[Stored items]
========================
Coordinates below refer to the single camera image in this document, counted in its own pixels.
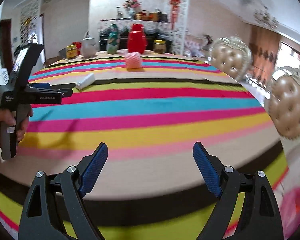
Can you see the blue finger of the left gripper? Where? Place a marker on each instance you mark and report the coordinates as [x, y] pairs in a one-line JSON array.
[[40, 85]]

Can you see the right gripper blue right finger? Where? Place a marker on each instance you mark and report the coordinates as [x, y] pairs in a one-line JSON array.
[[207, 169]]

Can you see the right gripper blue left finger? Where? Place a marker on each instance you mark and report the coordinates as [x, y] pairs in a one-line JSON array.
[[90, 168]]

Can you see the white tube package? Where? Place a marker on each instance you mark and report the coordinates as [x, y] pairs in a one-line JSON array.
[[85, 82]]

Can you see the yellow label jar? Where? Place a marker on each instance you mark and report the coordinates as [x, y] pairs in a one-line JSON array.
[[71, 51]]

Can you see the white ceramic teapot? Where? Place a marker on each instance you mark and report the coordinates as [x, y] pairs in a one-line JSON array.
[[88, 46]]

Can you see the striped colourful tablecloth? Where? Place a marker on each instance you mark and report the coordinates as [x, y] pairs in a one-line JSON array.
[[150, 119]]

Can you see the green snack bag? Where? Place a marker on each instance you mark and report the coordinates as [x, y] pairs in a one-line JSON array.
[[113, 40]]

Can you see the far pink foam fruit net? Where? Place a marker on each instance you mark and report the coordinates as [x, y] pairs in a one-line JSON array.
[[133, 60]]

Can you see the red thermos jug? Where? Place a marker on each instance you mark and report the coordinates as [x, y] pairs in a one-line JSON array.
[[137, 39]]

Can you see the beige tufted chair near right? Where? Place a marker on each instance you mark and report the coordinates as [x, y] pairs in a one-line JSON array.
[[283, 102]]

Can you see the beige tufted chair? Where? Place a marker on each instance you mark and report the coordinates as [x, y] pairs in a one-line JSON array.
[[231, 56], [283, 102]]

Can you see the beige tufted chair far right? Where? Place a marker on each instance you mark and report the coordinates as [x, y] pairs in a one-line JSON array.
[[231, 56]]

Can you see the pink flower bouquet vase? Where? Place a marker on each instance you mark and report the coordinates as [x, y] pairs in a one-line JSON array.
[[132, 7]]

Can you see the brown jar yellow lid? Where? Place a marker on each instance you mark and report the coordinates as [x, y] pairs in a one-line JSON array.
[[159, 46]]

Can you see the black piano with lace cover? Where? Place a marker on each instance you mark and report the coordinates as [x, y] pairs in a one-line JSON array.
[[153, 31]]

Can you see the white ornate sofa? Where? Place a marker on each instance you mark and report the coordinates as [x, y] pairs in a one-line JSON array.
[[197, 46]]

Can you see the black handbag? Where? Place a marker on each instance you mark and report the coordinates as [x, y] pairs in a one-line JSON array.
[[161, 17]]

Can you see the white carved screen partition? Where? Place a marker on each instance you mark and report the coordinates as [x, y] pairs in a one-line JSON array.
[[177, 36]]

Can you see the brown curtain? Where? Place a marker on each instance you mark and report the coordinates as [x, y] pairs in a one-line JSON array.
[[264, 45]]

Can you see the red chinese knot decoration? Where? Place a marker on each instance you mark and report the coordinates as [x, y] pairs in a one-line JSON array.
[[175, 4]]

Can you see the chandelier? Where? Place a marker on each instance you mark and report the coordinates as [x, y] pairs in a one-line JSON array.
[[263, 17]]
========================
TASK.
What you write should match the entries exactly, except that the pictures are dropped.

FINISHED EXERCISE.
Coordinates below refer to the single camera image in this document, counted in its own pixels.
Can you see the blue finger of the left gripper? Where? Place a marker on each instance you mark and report the coordinates as [x, y] pairs in a one-line JSON array.
[[40, 85]]

Can you see the right gripper blue right finger? Where? Place a marker on each instance you mark and report the coordinates as [x, y] pairs in a one-line JSON array.
[[207, 169]]

Can you see the right gripper blue left finger? Where? Place a marker on each instance you mark and report the coordinates as [x, y] pairs in a one-line JSON array.
[[90, 168]]

Can you see the white tube package? Where? Place a marker on each instance you mark and report the coordinates as [x, y] pairs in a one-line JSON array.
[[85, 82]]

Can you see the yellow label jar? Where? Place a marker on each instance you mark and report the coordinates as [x, y] pairs in a one-line JSON array.
[[71, 51]]

Can you see the white ceramic teapot? Where? Place a marker on each instance you mark and report the coordinates as [x, y] pairs in a one-line JSON array.
[[88, 46]]

Can you see the striped colourful tablecloth? Where? Place a marker on each instance you mark and report the coordinates as [x, y] pairs in a one-line JSON array.
[[150, 119]]

Can you see the green snack bag? Where? Place a marker on each instance you mark and report the coordinates as [x, y] pairs in a one-line JSON array.
[[113, 40]]

Can you see the far pink foam fruit net? Where? Place a marker on each instance you mark and report the coordinates as [x, y] pairs in a one-line JSON array.
[[133, 60]]

Can you see the red thermos jug? Where? Place a marker on each instance you mark and report the coordinates as [x, y] pairs in a one-line JSON array.
[[137, 39]]

Can you see the beige tufted chair near right? Where? Place a marker on each instance you mark and report the coordinates as [x, y] pairs in a one-line JSON array.
[[283, 102]]

Can you see the beige tufted chair? Where? Place a marker on each instance you mark and report the coordinates as [x, y] pairs in a one-line JSON array.
[[231, 56], [283, 102]]

Can you see the beige tufted chair far right? Where? Place a marker on each instance you mark and report the coordinates as [x, y] pairs in a one-line JSON array.
[[231, 56]]

Can you see the pink flower bouquet vase? Where? Place a marker on each instance you mark and report the coordinates as [x, y] pairs in a one-line JSON array.
[[132, 7]]

Can you see the brown jar yellow lid? Where? Place a marker on each instance you mark and report the coordinates as [x, y] pairs in a one-line JSON array.
[[159, 46]]

Can you see the black piano with lace cover? Where? Place a marker on each instance you mark and report the coordinates as [x, y] pairs in a one-line JSON array.
[[153, 31]]

Can you see the white ornate sofa? Where? Place a marker on each instance you mark and report the coordinates as [x, y] pairs in a one-line JSON array.
[[197, 46]]

Can you see the black handbag? Where? Place a marker on each instance you mark and report the coordinates as [x, y] pairs in a one-line JSON array.
[[161, 17]]

Can you see the white carved screen partition? Where? Place a marker on each instance you mark and report the coordinates as [x, y] pairs in a one-line JSON array.
[[177, 36]]

Can you see the brown curtain? Where? Place a marker on each instance you mark and report the coordinates as [x, y] pairs in a one-line JSON array.
[[264, 45]]

Can you see the red chinese knot decoration? Where? Place a marker on each instance you mark and report the coordinates as [x, y] pairs in a one-line JSON array.
[[175, 4]]

Can you see the chandelier? Where? Place a marker on each instance you mark and report the coordinates as [x, y] pairs in a one-line JSON array.
[[263, 17]]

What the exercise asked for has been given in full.